Angi Morstadt (FWO) plädierte dafür, den Pfählerpark in die Überlegungen einzubeziehen. Er sei in jüngster Zeit wieder „Anziehungspunkt für lichtscheues Treiben“ geworden.

Julia Letsche (SPD) signalisierte „widerwillige Zustimmung“. Eigentliches Ziel müsse die autofreie Innenstadt bleiben. Sinnvoll wäre die Nordspange mit Ausbau der Kinzigstraße für den Durchgangsverkehr. „Wir brauchen mutige Lösungen und dürfen nicht am Klein-Klein festhalten“, appellierte sie.
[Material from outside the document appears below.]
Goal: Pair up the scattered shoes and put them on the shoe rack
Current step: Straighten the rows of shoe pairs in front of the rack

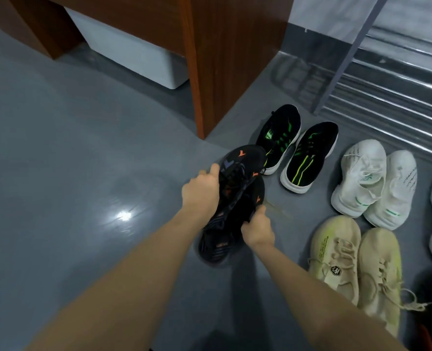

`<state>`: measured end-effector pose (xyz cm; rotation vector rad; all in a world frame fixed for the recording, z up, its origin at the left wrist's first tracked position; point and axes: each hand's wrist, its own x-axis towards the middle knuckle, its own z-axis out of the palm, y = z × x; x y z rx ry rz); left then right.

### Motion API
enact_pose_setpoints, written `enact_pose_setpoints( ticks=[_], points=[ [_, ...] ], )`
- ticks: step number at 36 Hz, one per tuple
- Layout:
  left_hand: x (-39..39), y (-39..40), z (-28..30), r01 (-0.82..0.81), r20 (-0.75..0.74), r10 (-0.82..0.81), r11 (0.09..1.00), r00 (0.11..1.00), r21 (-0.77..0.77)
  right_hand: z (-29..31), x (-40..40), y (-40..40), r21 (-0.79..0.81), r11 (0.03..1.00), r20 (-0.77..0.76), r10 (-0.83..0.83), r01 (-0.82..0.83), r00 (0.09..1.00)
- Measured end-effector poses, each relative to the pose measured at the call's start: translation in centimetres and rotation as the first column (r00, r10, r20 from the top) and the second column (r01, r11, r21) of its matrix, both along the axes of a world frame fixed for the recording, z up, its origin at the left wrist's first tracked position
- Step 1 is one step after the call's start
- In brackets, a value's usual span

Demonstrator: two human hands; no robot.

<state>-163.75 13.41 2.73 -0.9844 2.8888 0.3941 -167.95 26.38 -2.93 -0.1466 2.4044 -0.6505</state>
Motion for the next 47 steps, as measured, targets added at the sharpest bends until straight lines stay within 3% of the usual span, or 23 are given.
enact_pose_setpoints(
  ticks=[12, 17, 22, 25, 31, 40, 47],
  points=[
    [-0.9, 1.3, 0.4, -0.014, 0.038, 0.012, 0.998, 0.999, 0.061, 0.8, -1.6, 5.9, -0.141, 0.983, -0.204, -0.144, 0.116, 0.968],
    [-1.0, 3.2, -0.2, -0.01, 0.078, 0.003, 0.996, 0.997, 0.093, 0.8, -1.7, 7.9, -0.119, 0.982, -0.164, -0.165, 0.147, 0.973],
    [0.1, 4.1, -1.4, 0.009, 0.131, -0.018, 0.998, 0.991, 0.07, 0.8, -2.0, 8.1, 0.058, 0.995, -0.091, -0.082, 0.087, 0.993],
    [0.7, 4.3, -1.8, 0.015, 0.157, -0.025, 0.998, 0.987, 0.068, 0.5, -1.8, 8.4, 0.118, 0.991, -0.127, -0.055, 0.071, 0.99],
    [1.2, 5.0, -2.9, 0.073, 0.199, -0.088, 0.994, 0.976, 0.083, 0.7, -2.2, 8.2, 0.065, 0.996, -0.152, -0.045, 0.056, 0.987],
    [2.2, 4.0, -4.1, 0.062, 0.113, -0.085, 0.979, 0.99, 0.193, 0.0, -1.5, 8.6, 0.002, 0.996, -0.089, -0.088, 0.088, 0.992],
    [2.1, 4.7, -4.7, 0.041, 0.2, -0.076, 0.984, 0.977, 0.176, 0.0, -1.2, 8.5, 0.021, 0.998, -0.088, -0.064, 0.066, 0.994]
  ],
)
Roland Müller (FDP) sprach sich dafür aus, ein größeres Areal als den unmittelbaren Bahnhofsbereich ins Auge zu fassen. „Der Bahnhof ist unsere Visitenkarte für Besucher und das Tor zur Welt für die Offenburger“, sagte er.

Taras Maygutiak (AfD) mahnte: „Über die Unionbrücke darf erst entschieden werden, wenn es die Nordquerung gibt.“

Florence Wetzel (Offenburger Liste) regte an, das Empfangsgebäude in die Überlegungen einzubeziehen und bedauerte, dass kein freier Zugang zum Gleis 1 vorgesehen sei.

Letzteres liegt jedoch nicht in der Hand der Stadt Offenburg: „Es wird von der Bahn kategorisch abgelehnt“, informierte Bürgermeister Martini. Der Pfählerpark werde aber auf jeden Fall in das Konzept einbezogen.

Der Wettbewerb soll im kommenden Jahr durchgeführt werden. Umbau und Neugestaltung des Bahnhofsbereichs sind für die Jahre 2025 bis 2027 angepeilt.